Single Clonal Origin of a High Proportion of Legionella pneumophila Serogroup 1 Isolates from Patients and the Environment in the Area of Paris, France, over a 10-Year Period

Christine Lawrence 1,*, Monique Reyrolle 2, Sylvie Dubrou 3, Françoise Forey 2, Bénedicte Decludt 4, Claire Goulvestre 1, Peggy Matsiota-Bernard 1, Jerome Etienne 2, Charles Nauciel 1
PMCID: PMC85305  PMID: 10405416

Abstract

Arbitrarily primed PCR with three primers and pulsed-field gel electrophoresis were used to characterize a set of 75 clinical Legionella pneumophila serogroup 1 isolates, with no apparent epidemiological link, obtained from 24 hospitals in Paris, France, from 1987 to 1997. Unexpectedly, 25 clinical isolates from 15 hospitals had an identical profile (termed type A) by both methods. The same profile was subsequently found in 16 of 64 randomly selected environmental L. pneumophila serogroup 1 isolates from 15 different sites in the Paris area. There was no evidence of geographic clustering or a peak incidence of type A isolation. Type A has not been found in France outside the Paris area, suggesting that a particular type of L. pneumophila serogroup 1 is specifically present in the Paris water distribution network.


Legionella pneumophila is a common cause of nosocomial and community-acquired pneumonia, being transmitted by inhalation of aqueous aerosols.
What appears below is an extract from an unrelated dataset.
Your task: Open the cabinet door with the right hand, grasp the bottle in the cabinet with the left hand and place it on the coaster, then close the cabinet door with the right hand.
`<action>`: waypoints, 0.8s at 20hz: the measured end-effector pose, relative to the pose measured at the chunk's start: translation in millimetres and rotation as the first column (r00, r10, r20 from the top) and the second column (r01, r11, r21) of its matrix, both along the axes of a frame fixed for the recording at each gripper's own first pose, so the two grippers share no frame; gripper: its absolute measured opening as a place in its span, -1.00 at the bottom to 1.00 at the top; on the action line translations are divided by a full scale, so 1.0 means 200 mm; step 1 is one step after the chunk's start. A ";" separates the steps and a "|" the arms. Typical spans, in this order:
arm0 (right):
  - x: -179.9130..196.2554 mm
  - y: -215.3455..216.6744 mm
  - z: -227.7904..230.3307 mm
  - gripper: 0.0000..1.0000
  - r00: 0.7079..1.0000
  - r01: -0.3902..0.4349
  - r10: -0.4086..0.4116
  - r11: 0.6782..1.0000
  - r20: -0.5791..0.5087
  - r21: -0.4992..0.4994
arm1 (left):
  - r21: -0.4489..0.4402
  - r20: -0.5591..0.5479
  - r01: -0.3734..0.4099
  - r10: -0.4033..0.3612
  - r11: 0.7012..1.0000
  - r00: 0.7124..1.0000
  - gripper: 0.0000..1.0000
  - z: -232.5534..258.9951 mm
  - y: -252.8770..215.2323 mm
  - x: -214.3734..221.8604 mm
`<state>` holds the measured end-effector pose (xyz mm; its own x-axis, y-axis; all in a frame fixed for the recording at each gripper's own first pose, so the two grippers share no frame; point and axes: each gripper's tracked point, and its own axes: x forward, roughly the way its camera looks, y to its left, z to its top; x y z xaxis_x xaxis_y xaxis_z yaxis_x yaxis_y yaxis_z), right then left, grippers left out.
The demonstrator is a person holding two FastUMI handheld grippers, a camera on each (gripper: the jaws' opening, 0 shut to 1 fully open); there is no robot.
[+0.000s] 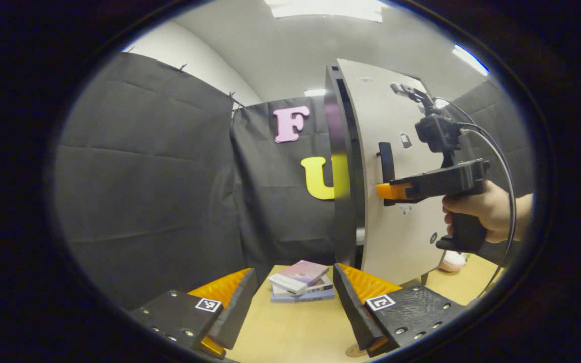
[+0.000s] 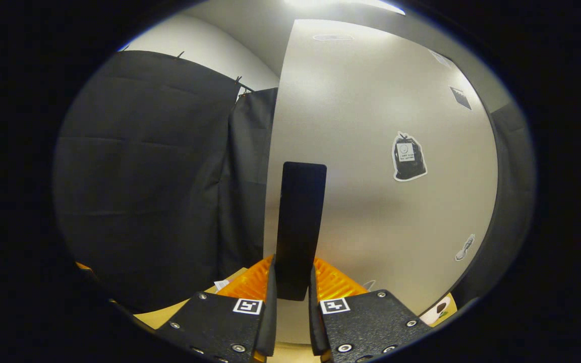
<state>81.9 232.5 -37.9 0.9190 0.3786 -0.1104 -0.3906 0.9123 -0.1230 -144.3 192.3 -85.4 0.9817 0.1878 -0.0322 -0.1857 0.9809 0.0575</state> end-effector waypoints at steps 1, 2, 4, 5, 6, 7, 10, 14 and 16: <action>-0.03 -0.01 0.00 -0.45 1.000 -0.005 0.005 1.000 -0.006 -0.002 | 0.007 0.014 0.016 -0.016 1.000 1.000 0.84 0.03 -0.03 0.01; -0.05 -0.03 0.01 -0.45 1.000 -0.013 0.013 1.000 -0.008 0.001 | 0.021 0.033 0.032 -0.033 0.999 0.999 0.84 0.07 -0.07 0.00; -0.09 -0.05 0.01 -0.45 0.999 -0.035 0.035 0.999 -0.003 0.004 | 0.052 0.064 0.043 -0.046 0.998 0.997 0.75 0.13 -0.14 -0.02; -0.11 -0.06 0.01 -0.45 0.999 -0.051 0.051 0.999 -0.001 0.002 | 0.056 0.064 0.042 -0.046 0.998 0.997 0.84 0.14 -0.18 -0.03; -0.14 -0.06 0.02 -0.47 0.998 -0.065 0.065 0.998 -0.004 0.009 | 0.048 0.060 0.038 -0.041 0.998 0.997 0.75 0.13 -0.22 -0.04; -0.17 -0.07 0.02 -0.44 0.997 -0.077 0.077 0.997 -0.010 0.021 | 0.038 0.060 0.034 -0.037 0.999 0.998 0.75 0.13 -0.25 -0.04; -0.24 -0.11 0.02 -0.43 0.995 -0.099 0.099 0.995 -0.021 0.032 | 0.026 0.056 0.040 -0.041 0.999 0.998 0.75 0.19 -0.38 -0.09; -0.34 -0.17 0.04 -0.47 0.989 -0.134 0.136 0.990 -0.049 0.038 | 0.079 0.046 0.040 -0.044 0.996 0.998 0.76 0.25 -0.52 -0.11; -0.37 -0.20 0.04 -0.47 0.987 -0.148 0.149 0.988 -0.057 0.034 | 0.077 0.044 0.047 -0.050 0.996 0.998 0.75 0.27 -0.62 -0.10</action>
Most cases of Legionnaires’ disease are sporadic, but outbreaks can also occur (1, 2, 3, 7, 8, 11, 12). L. pneumophila is ubiquitous in the aqueous environment, and most outbreaks are linked to contaminated hot water systems in well-defined areas (e.g., hotels, hospitals, and whirlpool spas) and cooling towers (1, 2, 7, 11, 12, 23). Most clinical infections are due to L. pneumophila serogroup 1 (17). Strain subtyping methods are used to confirm the environmental source of infections and include monoclonal antibody typing, plasmid analysis, and multilocus enzyme electrophoresis (6, 15, 16, 19). More recently, techniques based on genomic DNA polymorphisms have been described, such as restriction fragment length polymorphism analysis with or without the use of probes (ribotyping), pulsed-field gel electrophoresis (PFGE), and arbitrarily primed PCR (AP-PCR) (3, 9, 10, 13, 14, 16, 18, 21, 22, 2527). PFGE has a high discriminatory power, readily distinguishing epidemic from sporadic isolates. PFGE is expensive and time-consuming in comparison with AP-PCR, which is suitable for large sets of isolates (13, 21). The discriminatory power of AP-PCR as an epidemiological tool for investigation of Legionnaires’ disease outbreaks has been previously evaluated with three different primers and found to be similar to that of PFGE (13). The DNA amplification profiles generated by AP-PCR and the DNA restriction profiles given by PFGE were identical for epidemiologically related L. pneumophila isolates, whereas unrelated cases generally gave different profiles except for one cluster of four isolates from the Paris area (13).

Molecular typing techniques have never been applied to a large set of L. pneumophila clinical isolates collected in a large city. In the present study we determined the AP-PCR and PFGE profiles of 75 L. pneumophila isolates from patients admitted to various Paris hospitals between 1987 and 1997. Although these patients had no identified epidemiological link, we found that 33% of them were infected by the same subtype.

MATERIALS AND METHODS

Strains.

A total of 75 clinical L. pneumophila serogroup 1 isolates were studied. They were isolated from bronchoalveolar fluid or bronchial aspirates of patients admitted to 24 hospitals in the Paris area with community-acquired (63 cases) or hospital-acquired (12 cases) legionellosis. Legionellosis was classified as nosocomial when it occurred more than 10 days after hospital admission. The clinical isolates were obtained between 1987 and 1997. Culture and identification of L. pneumophila were carried out in the microbiology laboratory of R. Poincaré Hospital (Garches, France).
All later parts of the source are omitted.